Rowena was comforting him as I ran into the building, not pausing to even speak to him. Was it Adam’s misery that prompted her?
‘I didn’t realise she was even missing,’ Maisie says. ‘When the fire engines got to the school there were so many people – parents and teachers and children and press people – and I thought she was there, among the crowd. I just assumed…’
‘I think she was trying to make her father proud, again,’ Jenny says.
‘And then a fireman brought her out and she was unconscious,’ Maisie continues. ‘When I told Donald-’

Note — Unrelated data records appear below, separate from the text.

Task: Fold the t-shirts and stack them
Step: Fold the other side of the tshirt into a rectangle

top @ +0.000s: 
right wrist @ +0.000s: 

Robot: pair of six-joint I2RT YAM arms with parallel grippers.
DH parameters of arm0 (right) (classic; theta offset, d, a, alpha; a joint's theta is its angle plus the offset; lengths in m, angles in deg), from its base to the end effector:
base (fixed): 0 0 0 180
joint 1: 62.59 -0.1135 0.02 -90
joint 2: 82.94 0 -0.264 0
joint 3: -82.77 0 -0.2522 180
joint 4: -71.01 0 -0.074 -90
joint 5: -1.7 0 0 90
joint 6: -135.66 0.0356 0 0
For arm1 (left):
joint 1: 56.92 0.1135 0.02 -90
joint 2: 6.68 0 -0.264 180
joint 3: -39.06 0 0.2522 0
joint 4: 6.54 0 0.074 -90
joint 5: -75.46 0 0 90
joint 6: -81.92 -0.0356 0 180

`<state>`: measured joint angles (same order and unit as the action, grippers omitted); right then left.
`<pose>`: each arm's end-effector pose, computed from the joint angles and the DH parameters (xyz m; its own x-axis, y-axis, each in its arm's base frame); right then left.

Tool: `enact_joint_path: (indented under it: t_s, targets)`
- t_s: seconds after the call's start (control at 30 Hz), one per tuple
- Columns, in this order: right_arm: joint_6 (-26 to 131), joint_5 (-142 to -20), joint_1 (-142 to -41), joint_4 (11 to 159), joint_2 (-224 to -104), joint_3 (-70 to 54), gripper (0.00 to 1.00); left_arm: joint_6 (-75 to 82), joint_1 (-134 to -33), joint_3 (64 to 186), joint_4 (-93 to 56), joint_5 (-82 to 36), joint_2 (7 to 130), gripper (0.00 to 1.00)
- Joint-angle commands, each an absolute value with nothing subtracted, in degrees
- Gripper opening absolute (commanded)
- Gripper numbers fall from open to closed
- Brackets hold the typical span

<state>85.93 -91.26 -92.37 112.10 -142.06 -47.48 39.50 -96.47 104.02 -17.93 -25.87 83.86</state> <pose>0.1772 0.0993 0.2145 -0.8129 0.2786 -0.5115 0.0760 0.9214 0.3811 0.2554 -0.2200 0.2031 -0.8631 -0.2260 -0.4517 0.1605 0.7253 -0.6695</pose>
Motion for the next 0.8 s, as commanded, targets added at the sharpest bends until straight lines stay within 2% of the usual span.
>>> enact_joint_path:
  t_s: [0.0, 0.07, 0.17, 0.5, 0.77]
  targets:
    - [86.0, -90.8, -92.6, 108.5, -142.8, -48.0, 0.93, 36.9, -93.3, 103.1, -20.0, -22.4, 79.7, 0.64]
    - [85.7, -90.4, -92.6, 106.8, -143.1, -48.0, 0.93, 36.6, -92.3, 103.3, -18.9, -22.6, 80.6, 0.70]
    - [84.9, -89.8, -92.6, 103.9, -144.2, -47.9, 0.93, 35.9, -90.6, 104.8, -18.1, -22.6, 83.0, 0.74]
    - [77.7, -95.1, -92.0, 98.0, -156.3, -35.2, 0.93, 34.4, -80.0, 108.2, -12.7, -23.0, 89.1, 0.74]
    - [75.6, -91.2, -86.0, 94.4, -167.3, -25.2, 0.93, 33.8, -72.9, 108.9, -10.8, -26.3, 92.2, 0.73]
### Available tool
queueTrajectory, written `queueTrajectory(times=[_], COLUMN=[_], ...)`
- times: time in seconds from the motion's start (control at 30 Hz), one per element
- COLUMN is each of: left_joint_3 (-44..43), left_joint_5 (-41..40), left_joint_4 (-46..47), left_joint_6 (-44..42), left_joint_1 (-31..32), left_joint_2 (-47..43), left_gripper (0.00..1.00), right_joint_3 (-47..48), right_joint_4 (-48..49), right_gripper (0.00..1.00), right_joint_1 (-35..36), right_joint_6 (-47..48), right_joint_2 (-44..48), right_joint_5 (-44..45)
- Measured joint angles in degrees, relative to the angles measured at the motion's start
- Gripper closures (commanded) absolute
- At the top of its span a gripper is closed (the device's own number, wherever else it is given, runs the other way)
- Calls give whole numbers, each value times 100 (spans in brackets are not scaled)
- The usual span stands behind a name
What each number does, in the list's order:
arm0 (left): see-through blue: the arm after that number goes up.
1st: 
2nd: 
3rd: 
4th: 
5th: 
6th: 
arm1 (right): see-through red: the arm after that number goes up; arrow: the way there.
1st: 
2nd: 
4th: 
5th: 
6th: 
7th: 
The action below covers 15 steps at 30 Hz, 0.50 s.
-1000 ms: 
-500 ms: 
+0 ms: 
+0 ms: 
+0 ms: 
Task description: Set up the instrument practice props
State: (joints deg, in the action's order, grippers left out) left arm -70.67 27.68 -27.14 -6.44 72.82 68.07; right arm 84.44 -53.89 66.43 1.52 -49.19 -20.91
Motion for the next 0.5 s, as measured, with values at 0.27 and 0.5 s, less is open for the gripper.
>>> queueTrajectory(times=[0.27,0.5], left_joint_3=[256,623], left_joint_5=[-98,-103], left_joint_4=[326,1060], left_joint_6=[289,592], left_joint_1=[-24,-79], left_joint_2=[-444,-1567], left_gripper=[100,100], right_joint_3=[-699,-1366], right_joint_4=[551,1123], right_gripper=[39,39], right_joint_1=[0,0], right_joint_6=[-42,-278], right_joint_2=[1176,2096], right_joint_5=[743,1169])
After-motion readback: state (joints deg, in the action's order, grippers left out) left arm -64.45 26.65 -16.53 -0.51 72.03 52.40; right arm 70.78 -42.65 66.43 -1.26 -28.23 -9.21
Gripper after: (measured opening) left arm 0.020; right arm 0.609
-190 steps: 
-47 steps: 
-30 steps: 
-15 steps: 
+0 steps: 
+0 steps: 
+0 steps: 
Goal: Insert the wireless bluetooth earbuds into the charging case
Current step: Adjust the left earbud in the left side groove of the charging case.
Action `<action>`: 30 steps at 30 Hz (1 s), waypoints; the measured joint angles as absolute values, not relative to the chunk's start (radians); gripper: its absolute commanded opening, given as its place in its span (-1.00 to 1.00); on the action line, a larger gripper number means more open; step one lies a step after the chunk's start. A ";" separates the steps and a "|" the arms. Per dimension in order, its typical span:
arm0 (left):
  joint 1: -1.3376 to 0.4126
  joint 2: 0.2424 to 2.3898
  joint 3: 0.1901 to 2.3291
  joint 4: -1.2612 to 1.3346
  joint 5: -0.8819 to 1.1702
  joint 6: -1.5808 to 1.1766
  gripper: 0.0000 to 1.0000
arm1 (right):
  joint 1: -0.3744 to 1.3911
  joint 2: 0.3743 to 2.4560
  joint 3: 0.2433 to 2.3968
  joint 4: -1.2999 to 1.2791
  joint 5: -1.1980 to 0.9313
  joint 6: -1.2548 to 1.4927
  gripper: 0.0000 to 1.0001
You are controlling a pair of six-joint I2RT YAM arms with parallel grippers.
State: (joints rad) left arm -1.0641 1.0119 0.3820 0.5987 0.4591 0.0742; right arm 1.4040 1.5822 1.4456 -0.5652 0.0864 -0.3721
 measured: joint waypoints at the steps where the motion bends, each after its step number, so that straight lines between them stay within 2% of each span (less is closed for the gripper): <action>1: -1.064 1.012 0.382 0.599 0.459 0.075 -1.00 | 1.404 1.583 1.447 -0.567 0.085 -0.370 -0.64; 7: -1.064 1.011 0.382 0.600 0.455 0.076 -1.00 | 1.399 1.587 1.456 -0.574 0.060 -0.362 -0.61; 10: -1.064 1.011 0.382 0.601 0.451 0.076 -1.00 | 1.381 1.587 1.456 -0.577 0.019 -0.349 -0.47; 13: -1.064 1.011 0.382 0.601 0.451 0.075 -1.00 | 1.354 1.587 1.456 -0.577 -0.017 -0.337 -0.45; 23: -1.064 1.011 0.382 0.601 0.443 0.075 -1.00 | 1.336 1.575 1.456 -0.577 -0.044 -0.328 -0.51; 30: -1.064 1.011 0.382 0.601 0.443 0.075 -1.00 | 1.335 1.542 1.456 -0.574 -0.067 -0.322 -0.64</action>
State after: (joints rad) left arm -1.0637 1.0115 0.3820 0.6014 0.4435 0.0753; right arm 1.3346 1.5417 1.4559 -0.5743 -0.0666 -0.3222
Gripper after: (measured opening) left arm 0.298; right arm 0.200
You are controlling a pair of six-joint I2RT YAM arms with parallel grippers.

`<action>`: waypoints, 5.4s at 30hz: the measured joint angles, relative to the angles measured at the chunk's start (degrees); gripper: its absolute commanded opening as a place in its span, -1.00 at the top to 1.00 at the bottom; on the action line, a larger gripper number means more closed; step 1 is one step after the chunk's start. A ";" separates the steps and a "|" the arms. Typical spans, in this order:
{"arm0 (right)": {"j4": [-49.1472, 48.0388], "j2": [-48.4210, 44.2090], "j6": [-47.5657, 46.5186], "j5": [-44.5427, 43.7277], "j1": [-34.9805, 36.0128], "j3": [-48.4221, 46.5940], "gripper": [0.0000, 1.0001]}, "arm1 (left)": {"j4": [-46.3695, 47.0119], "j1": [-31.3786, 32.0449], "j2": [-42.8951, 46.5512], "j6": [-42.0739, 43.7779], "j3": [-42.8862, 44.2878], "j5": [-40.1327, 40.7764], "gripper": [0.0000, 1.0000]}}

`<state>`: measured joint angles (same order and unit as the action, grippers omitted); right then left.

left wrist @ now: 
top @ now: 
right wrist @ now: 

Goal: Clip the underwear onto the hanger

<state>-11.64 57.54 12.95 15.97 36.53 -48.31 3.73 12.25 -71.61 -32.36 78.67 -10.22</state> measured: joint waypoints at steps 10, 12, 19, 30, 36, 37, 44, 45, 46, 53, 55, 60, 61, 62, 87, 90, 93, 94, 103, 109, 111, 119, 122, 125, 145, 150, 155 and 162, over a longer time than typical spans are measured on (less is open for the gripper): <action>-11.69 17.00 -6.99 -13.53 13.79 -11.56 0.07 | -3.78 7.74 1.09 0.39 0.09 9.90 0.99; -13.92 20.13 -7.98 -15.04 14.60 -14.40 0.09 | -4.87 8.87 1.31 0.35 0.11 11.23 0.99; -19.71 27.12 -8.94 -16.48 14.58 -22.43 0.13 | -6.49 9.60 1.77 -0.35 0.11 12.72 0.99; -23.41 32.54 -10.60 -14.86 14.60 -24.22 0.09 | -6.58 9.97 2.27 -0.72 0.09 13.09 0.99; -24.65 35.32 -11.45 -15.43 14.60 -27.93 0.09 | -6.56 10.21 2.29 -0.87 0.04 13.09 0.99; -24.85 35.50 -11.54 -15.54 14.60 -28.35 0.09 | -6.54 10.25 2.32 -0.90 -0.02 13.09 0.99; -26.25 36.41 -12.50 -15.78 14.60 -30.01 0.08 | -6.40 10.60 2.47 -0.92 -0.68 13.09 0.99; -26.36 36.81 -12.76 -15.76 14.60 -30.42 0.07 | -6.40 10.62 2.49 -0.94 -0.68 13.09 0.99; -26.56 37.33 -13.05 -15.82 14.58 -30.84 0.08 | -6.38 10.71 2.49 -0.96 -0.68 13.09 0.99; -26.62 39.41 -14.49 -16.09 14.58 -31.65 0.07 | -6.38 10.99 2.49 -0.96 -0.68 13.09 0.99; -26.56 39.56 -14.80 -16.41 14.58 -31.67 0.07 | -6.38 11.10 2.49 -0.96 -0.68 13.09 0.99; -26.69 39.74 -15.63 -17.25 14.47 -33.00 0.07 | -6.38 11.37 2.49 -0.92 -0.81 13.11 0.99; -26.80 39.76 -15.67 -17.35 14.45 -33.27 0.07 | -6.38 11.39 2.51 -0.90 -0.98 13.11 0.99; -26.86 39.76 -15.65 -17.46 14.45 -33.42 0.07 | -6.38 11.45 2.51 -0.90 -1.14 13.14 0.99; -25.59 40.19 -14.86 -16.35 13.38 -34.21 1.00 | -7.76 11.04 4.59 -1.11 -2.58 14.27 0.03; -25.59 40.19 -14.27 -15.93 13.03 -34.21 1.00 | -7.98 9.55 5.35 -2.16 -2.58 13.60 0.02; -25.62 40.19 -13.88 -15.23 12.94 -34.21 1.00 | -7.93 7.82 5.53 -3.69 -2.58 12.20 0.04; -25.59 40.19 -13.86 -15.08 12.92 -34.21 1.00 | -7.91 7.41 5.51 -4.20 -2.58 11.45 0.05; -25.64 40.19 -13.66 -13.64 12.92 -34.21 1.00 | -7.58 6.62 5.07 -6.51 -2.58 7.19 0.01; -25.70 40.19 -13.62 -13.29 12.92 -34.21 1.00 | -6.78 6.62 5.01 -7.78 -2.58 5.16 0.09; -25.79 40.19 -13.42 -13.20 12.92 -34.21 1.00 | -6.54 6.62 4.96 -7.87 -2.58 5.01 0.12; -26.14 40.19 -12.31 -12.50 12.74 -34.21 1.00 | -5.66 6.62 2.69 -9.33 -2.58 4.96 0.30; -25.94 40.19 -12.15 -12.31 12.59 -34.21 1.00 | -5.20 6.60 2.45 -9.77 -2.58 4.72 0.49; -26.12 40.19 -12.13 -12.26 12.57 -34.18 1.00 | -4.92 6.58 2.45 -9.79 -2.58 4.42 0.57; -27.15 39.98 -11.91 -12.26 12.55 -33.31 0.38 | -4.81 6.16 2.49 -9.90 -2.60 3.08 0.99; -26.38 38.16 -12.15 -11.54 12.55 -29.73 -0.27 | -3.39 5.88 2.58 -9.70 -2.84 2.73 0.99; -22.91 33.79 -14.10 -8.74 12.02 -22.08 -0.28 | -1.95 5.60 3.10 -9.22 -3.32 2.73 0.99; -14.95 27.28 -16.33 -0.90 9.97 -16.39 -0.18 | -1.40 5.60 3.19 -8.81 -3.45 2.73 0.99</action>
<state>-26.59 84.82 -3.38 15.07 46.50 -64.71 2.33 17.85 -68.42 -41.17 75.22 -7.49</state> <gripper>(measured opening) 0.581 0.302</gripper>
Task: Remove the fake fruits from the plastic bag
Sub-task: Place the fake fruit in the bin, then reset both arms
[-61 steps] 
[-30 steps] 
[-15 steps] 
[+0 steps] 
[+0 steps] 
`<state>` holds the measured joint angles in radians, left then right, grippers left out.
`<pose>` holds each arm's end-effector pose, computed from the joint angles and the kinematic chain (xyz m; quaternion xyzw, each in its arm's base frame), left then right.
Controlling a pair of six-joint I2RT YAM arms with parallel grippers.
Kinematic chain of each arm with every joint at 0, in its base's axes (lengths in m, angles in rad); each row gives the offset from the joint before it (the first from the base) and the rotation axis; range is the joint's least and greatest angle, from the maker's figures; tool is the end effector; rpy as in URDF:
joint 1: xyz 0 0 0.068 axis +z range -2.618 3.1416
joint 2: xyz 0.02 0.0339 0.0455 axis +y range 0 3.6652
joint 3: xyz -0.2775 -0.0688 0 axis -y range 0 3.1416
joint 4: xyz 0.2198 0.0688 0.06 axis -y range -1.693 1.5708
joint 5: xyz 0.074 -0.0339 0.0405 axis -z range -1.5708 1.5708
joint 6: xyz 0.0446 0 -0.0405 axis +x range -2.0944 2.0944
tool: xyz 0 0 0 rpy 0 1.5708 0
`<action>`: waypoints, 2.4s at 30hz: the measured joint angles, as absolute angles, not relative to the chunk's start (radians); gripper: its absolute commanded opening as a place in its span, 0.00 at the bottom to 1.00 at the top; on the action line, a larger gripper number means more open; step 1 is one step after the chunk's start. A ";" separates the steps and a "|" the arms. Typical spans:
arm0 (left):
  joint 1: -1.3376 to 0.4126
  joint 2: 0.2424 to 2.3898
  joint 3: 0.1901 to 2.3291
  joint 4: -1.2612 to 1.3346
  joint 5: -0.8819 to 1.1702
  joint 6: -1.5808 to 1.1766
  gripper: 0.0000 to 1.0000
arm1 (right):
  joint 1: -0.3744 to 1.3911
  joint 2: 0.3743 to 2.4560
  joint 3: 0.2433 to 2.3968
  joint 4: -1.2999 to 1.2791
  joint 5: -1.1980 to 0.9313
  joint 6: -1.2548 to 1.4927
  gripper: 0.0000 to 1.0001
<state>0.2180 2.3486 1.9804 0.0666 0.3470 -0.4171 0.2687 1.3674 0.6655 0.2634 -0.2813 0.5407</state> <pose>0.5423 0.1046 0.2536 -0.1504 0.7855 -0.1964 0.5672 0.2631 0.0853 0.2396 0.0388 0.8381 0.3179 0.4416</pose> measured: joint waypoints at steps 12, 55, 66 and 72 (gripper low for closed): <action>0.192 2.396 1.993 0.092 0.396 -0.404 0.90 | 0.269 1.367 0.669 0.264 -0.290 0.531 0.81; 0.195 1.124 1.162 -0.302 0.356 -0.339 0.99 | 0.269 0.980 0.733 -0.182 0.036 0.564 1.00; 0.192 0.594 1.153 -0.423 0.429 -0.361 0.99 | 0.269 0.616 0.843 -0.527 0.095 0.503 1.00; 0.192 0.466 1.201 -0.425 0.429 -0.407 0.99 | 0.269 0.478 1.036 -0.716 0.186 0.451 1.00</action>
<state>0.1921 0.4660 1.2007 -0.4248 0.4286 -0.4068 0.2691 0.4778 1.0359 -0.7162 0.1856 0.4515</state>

She breaks off, distressed. Then, with effort and emotion, continues. ‘You shouldn’t condemn someone, should you? If you love them, if they’re your family, you have to try and see the good. I mean, that’s what love is in some ways, isn’t it? Believing in someone’s goodness.’
‘Does she really believe that?’ Jenny asks.
‘Yes, I think she does.’
‘Jesus.’
Maisie holds my hand more tightly.
‘It’s funny, in one afternoon you know what you’re made of. And you also discover what your child’s made of. And you can feel such shame and such pride at the same time.’
But it’s her father, not her mother, who Rowena wants to be proud of her. It was for him she went into the burning school. And it was in vain.
I remember the ugly hatred in Donald’s voice. ‘Quite the little heroine, aren’t you?’ Her cry of pain as he grabbed hold of her burnt hands.